:: DESCRIPTION OF THE TASK ::
Search the data for "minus". Return each matching line.

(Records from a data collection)
○ ○ ○ ○
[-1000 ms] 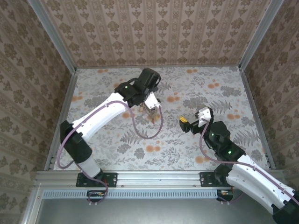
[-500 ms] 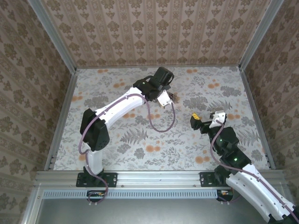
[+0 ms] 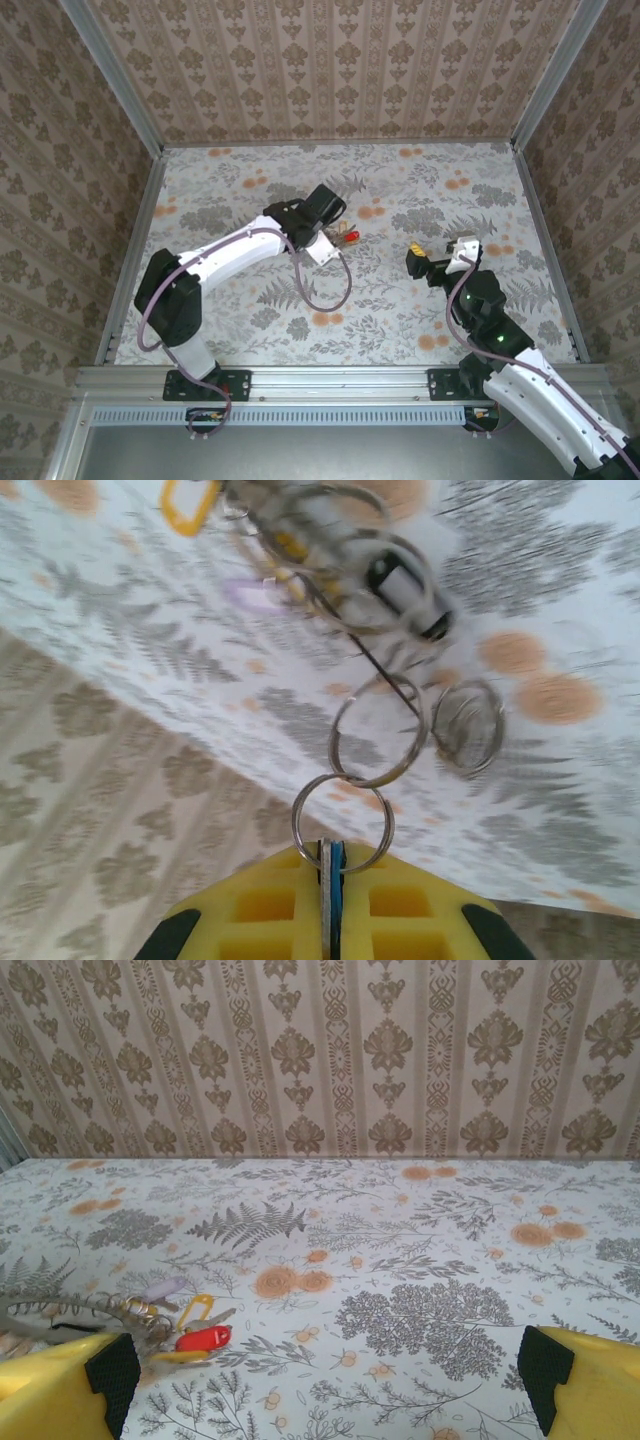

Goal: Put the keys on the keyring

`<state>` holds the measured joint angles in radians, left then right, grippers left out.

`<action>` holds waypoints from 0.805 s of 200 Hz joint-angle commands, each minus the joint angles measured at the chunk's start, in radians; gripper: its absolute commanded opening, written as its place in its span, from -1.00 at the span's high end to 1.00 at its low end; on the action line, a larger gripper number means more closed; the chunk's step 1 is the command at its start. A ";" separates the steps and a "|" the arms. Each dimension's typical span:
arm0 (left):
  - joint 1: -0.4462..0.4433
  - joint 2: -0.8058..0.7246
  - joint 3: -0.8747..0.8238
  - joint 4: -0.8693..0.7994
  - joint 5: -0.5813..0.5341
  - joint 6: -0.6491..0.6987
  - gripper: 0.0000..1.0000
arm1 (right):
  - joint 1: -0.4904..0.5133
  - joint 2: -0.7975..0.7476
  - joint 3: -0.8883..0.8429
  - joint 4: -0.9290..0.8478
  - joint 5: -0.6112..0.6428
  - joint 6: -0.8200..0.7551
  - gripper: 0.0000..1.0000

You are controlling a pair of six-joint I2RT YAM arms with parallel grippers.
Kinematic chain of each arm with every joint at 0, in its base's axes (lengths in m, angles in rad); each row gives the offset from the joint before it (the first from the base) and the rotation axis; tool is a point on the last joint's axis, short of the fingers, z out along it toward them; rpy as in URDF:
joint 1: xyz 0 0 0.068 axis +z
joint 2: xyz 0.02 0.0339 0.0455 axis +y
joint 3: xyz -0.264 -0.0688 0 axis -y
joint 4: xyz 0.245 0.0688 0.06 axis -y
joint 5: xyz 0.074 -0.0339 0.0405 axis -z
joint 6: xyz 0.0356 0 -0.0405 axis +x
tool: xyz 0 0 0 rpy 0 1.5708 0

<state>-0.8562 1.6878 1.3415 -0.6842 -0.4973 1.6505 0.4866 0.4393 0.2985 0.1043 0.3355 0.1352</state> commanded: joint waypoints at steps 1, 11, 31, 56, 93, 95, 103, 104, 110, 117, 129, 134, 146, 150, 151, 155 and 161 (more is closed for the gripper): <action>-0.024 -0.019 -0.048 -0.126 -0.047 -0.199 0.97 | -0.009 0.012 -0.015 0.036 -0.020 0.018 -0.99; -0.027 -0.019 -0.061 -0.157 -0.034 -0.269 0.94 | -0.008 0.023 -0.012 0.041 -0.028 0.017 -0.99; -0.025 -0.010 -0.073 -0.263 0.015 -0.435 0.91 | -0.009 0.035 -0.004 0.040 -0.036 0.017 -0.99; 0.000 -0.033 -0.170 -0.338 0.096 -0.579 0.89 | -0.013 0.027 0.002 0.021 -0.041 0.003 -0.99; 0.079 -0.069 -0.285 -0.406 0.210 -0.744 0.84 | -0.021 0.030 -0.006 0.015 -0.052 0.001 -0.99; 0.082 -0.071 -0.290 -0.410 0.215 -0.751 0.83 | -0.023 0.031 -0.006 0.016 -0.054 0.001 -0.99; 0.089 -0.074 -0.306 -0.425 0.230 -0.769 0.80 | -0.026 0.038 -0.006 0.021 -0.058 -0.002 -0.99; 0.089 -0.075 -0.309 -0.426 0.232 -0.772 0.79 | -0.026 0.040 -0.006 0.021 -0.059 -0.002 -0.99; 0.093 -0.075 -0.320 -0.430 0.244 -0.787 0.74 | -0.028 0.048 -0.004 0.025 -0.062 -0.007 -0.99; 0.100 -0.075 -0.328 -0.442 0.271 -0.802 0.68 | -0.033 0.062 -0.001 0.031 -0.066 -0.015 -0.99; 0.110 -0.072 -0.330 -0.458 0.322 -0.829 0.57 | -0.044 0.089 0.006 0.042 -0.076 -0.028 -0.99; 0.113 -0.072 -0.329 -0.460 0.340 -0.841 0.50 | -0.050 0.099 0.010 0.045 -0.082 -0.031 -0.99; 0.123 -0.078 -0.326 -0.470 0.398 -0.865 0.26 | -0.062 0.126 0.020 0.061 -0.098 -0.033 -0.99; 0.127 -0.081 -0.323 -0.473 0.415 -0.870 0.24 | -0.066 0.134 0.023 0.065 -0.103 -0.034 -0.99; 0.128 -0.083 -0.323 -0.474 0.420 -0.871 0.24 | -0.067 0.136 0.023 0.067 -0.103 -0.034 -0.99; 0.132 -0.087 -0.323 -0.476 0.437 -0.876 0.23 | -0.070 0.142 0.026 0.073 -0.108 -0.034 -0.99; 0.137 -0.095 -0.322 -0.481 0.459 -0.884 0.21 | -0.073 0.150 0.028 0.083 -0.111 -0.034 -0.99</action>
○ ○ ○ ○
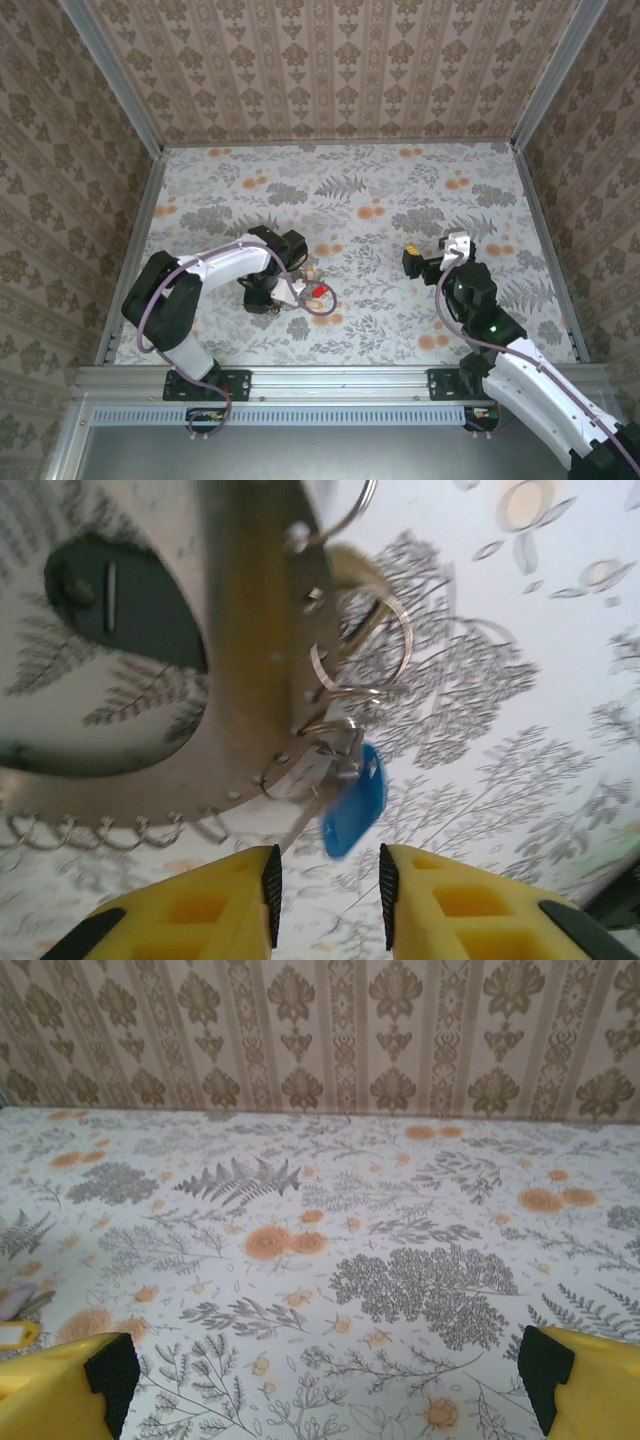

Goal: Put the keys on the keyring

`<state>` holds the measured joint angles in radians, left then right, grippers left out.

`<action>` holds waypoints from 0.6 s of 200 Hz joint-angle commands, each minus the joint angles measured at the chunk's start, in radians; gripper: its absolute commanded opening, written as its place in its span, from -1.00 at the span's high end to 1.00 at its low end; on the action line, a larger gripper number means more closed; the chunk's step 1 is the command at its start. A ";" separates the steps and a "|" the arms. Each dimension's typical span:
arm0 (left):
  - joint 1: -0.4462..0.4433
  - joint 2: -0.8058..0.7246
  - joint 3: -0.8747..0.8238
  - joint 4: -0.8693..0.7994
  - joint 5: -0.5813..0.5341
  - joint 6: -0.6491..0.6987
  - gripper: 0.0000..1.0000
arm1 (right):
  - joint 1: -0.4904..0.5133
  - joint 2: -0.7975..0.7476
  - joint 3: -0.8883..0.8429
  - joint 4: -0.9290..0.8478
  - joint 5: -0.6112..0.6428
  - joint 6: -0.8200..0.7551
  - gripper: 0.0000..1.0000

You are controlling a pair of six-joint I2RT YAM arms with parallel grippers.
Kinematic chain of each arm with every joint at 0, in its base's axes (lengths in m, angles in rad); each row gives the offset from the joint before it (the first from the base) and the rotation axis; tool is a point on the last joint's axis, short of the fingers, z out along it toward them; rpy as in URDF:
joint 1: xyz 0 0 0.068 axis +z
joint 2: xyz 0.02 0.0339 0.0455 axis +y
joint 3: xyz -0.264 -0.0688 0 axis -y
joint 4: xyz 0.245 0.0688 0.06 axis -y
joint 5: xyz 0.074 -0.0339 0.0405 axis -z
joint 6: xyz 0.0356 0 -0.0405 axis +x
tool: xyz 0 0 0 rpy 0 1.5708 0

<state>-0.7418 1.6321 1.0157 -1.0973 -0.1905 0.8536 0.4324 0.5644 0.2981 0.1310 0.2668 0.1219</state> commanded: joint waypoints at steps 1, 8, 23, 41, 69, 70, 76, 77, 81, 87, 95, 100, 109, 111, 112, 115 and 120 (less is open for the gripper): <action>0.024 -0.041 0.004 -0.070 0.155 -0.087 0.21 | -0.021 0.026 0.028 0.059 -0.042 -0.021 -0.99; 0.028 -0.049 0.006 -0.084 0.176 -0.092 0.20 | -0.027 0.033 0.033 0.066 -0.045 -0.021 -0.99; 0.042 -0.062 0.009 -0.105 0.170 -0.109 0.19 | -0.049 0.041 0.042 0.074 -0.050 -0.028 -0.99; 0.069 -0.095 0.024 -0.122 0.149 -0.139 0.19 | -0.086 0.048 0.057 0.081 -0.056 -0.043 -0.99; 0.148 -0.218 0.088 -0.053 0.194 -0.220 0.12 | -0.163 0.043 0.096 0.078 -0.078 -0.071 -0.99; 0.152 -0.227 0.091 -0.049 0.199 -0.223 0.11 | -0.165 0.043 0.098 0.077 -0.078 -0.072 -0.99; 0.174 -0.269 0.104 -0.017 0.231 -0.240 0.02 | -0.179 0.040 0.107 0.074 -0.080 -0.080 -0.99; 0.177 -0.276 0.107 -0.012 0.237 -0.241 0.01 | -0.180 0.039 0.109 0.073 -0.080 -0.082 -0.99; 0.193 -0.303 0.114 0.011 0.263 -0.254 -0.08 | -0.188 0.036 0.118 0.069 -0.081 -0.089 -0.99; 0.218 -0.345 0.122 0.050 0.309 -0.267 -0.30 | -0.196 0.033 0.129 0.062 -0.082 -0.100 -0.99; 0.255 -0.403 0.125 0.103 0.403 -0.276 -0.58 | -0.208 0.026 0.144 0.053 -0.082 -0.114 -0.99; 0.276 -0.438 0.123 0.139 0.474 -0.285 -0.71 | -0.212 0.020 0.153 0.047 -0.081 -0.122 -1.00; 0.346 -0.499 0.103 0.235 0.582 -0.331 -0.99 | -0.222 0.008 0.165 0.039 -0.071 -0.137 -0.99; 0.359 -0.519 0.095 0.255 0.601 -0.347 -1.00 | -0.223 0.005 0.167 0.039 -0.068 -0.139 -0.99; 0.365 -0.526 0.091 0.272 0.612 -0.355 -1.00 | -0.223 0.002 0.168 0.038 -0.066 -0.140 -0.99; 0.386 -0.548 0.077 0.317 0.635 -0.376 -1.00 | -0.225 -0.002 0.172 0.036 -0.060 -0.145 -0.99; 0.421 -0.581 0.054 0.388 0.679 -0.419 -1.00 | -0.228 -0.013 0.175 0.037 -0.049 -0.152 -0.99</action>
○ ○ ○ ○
:: YOUR RESPONSE ::
`<action>` holds waypoints from 0.805 s of 200 Hz joint-angle commands, each minus the joint angles measured at the chunk's start, in radians; gripper: its absolute commanded opening, written as its place in its span, from -1.00 at the span's high end to 1.00 at its low end; on the action line, a larger gripper number means more closed; the chunk's step 1 is the command at its start. A ";" separates the steps and a "|" the arms. Each dimension's typical span:
`<action>` holds waypoints from 0.6 s of 200 Hz joint-angle commands, each minus the joint angles measured at the chunk's start, in radians; gripper: its absolute commanded opening, written as its place in its span, from -1.00 at the span's high end to 1.00 at its low end; on the action line, a larger gripper number means more closed; the chunk's step 1 is the command at its start. A ";" separates the steps and a "|" the arms. Each dimension's typical span:

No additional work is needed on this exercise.